Venezuela's National Institute of Statistics (INE) estimated unemployment at 6.7 percent as of October 2008. While this rate would suggest some availability of labor, several factors make human resources a challenge for domestic and foreign investors alike. Even as rapid economic growth has increased the demand for labor, a significant number of skilled and professional Venezuelans have sought employment opportunities abroad due to domestic political and economic uncertainty. At the same time, government programs that support poorer Venezuelans have also made it more difficult for companies to attract unskilled labor. The BRV has extended a freeze on layoffs through December 2009 with the possibility of further extension, one of several measures that have decreased labor market flexibility. The power of certain trade unions has generally diminished during President Chavez's tenure, although they are still active in certain sectors. In 2008, however, Venezuela saw a rise in actions by radical unions. Union activity disrupted operations at many companies during 2008. An assembly plant owned by General Motors was occupied by union activists for several weeks.

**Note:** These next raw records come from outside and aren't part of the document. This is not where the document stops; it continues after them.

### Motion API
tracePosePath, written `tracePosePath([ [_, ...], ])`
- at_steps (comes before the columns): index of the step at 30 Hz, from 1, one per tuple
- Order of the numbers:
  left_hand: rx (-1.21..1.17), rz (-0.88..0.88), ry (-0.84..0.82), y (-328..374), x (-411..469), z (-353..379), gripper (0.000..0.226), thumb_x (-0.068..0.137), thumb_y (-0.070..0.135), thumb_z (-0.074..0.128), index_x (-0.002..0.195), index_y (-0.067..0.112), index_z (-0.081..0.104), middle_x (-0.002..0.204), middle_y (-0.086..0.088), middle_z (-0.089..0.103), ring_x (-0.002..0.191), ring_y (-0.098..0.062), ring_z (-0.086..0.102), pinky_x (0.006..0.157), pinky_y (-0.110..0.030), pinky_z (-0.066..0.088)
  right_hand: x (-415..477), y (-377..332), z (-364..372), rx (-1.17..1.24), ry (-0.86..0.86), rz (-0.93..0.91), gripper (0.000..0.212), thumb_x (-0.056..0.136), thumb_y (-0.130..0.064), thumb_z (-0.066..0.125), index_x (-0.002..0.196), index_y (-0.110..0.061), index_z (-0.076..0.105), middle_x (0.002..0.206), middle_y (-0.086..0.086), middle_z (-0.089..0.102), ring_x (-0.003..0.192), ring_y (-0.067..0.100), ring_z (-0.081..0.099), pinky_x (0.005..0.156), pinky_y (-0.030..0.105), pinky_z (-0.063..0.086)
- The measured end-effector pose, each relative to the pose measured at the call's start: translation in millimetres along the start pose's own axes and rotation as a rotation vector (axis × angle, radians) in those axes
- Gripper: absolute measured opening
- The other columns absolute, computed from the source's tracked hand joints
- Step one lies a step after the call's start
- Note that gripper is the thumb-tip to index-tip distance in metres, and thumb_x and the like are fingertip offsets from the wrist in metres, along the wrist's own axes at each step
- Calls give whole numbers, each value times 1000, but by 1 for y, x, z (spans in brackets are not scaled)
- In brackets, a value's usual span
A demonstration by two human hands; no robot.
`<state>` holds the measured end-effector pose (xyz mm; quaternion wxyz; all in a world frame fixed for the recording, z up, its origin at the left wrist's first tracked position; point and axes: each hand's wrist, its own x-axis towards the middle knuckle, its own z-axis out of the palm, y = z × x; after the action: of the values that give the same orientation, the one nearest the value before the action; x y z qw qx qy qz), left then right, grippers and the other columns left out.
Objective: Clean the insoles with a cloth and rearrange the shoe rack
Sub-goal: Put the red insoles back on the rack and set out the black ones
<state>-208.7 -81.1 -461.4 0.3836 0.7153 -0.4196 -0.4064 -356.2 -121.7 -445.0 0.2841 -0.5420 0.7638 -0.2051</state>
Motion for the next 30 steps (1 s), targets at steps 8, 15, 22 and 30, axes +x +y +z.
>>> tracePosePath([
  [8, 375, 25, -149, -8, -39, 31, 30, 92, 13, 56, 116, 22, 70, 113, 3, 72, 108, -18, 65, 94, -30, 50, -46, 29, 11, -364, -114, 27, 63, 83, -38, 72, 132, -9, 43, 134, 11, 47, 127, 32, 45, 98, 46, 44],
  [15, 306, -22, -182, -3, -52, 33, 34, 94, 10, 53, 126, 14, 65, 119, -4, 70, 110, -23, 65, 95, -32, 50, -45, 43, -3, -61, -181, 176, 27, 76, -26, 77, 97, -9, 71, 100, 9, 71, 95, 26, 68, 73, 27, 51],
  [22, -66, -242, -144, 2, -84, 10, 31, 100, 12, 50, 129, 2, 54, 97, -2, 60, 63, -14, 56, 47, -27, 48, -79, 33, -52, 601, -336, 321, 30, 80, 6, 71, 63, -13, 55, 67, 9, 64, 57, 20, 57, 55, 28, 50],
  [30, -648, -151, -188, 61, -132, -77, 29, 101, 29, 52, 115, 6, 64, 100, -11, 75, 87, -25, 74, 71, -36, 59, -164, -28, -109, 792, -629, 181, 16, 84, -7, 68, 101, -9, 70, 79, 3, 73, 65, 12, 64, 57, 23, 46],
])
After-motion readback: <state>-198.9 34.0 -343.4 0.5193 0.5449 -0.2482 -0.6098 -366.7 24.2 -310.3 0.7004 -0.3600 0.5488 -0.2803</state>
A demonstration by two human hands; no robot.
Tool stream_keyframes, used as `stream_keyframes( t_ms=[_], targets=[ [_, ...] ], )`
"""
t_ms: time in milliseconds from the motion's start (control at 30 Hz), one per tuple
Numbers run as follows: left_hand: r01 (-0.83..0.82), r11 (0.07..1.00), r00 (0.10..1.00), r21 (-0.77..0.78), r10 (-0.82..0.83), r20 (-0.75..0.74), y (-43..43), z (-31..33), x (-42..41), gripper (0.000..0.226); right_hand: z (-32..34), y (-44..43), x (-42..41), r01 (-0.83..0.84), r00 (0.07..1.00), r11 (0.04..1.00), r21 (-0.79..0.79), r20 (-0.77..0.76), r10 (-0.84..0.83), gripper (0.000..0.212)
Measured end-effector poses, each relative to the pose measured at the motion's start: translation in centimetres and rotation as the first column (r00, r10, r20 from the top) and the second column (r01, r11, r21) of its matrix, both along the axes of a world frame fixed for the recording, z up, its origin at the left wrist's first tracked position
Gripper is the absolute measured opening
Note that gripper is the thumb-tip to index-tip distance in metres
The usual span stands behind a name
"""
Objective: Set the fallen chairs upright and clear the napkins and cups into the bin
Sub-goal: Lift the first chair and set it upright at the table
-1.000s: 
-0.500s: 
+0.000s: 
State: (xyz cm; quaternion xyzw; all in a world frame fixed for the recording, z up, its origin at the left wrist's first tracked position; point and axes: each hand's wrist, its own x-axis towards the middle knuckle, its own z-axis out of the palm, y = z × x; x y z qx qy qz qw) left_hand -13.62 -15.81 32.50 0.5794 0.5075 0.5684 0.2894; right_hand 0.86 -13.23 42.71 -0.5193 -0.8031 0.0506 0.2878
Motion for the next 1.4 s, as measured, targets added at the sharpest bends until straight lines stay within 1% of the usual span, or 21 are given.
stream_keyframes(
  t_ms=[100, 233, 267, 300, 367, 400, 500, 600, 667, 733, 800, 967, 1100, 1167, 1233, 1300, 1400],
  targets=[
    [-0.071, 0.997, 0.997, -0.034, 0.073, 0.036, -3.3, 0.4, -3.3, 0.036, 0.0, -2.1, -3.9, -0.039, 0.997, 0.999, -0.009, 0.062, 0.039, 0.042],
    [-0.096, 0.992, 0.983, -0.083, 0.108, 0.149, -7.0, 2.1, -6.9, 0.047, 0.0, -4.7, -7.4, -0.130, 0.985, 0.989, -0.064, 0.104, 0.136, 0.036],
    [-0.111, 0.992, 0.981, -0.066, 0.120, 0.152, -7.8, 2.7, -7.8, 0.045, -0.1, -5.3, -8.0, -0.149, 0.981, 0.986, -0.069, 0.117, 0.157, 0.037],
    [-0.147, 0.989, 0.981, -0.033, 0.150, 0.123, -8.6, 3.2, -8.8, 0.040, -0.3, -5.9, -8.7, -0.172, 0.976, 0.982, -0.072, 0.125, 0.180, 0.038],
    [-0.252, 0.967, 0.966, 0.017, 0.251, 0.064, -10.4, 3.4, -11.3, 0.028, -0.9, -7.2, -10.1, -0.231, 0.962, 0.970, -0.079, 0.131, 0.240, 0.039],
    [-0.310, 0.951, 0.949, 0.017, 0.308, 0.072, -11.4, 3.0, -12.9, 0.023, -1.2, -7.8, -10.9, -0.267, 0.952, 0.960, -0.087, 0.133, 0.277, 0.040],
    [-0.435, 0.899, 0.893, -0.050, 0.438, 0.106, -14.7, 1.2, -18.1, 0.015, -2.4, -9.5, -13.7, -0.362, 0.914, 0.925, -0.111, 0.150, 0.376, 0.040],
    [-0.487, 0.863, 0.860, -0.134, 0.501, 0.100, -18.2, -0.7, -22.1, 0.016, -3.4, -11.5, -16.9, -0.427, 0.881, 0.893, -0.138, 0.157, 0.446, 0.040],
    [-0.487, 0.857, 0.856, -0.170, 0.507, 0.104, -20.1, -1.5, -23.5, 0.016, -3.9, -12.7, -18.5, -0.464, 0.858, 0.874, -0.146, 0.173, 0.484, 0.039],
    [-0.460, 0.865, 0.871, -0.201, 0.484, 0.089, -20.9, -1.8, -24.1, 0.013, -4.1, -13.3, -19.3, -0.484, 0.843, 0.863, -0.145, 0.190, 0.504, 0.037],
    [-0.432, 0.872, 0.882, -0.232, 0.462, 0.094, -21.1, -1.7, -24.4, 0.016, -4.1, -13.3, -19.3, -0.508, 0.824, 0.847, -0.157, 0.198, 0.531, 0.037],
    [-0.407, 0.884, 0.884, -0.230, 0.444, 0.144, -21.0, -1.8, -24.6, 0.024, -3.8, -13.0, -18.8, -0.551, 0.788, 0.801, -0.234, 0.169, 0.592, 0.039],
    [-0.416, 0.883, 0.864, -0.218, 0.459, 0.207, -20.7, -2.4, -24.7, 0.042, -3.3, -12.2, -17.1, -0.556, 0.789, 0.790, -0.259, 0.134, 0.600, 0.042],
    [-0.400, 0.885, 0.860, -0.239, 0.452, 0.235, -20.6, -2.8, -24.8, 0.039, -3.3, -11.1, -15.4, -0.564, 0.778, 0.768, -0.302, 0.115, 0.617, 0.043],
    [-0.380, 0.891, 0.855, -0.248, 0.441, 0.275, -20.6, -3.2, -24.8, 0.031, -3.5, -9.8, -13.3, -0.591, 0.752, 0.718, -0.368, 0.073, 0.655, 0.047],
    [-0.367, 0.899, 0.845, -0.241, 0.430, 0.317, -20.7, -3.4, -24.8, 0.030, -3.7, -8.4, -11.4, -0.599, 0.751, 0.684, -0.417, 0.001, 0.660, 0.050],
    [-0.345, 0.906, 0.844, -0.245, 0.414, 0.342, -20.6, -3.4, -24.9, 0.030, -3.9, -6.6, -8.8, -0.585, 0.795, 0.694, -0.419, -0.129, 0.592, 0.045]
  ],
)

The Organic Labor Law (Gazette No. 5152 of 1997) places quantitative and total wage cost restrictions on the employment decisions made by foreign investors. Article 27 requires that the number of foreigners hired by an investor not exceed 10 percent of a company's employees, while salaries paid to foreigners may not exceed 20 percent of the total company payroll. Article 28 allows for temporary exceptions to Article 27 and outlines the requirements for hiring technical expertise when equivalent Venezuelan personnel are not available. Article 20 of the law requires that industrial relations managers, personnel managers, captains of ships and airplanes, and foremen be Venezuelan.

Foreign-Trade Zones/Free Ports

The Free-Trade Zone Law (Gazette No. 34,772 of 1991) provides for free trade zones/free ports. The three existing free trade zones, created in subsequent Gazette decrees, are located in the Paraguana Peninsula on Venezuela's northwest coast, Atuja in the State of Zulia, and Merida (but only for cultural, scientific, and technological goods). These zones provide exemptions from most import and export duties and offer foreign-owned firms the same investment opportunities as host country firms. The Paraguana and Atuja zones provide additional exemption of local services such as water and electricity. Venezuela has two free ports that also enjoy exemptions from most tariff duties: Margarita Island (Nueva Esparta) and Santa Elena de Uairen in the state of Bolivar.

Foreign Direct Investment Statistics

The stock of U.S. foreign direct investment (FDI) in Venezuela in 2007 was USD 9.97 billion on a historical-cost basis according to U.S. Department of Commerce statistics. U.S. FDI in Venezuela is concentrated largely in the petroleum, manufacturing, and finance sectors.

According to the Central Bank of Venezuela, the net flow of FDI into Venezuela was USD 1.1 billion in the first nine months of 2008, and the net flow of FDI from Venezuela to other countries was USD 4.3 billion over the same period. The FDI inflow to Venezuela represents roughly 0.4 percent of Venezuela's GDP, compared with the Latin American average of roughly 2.5 percent of GDP.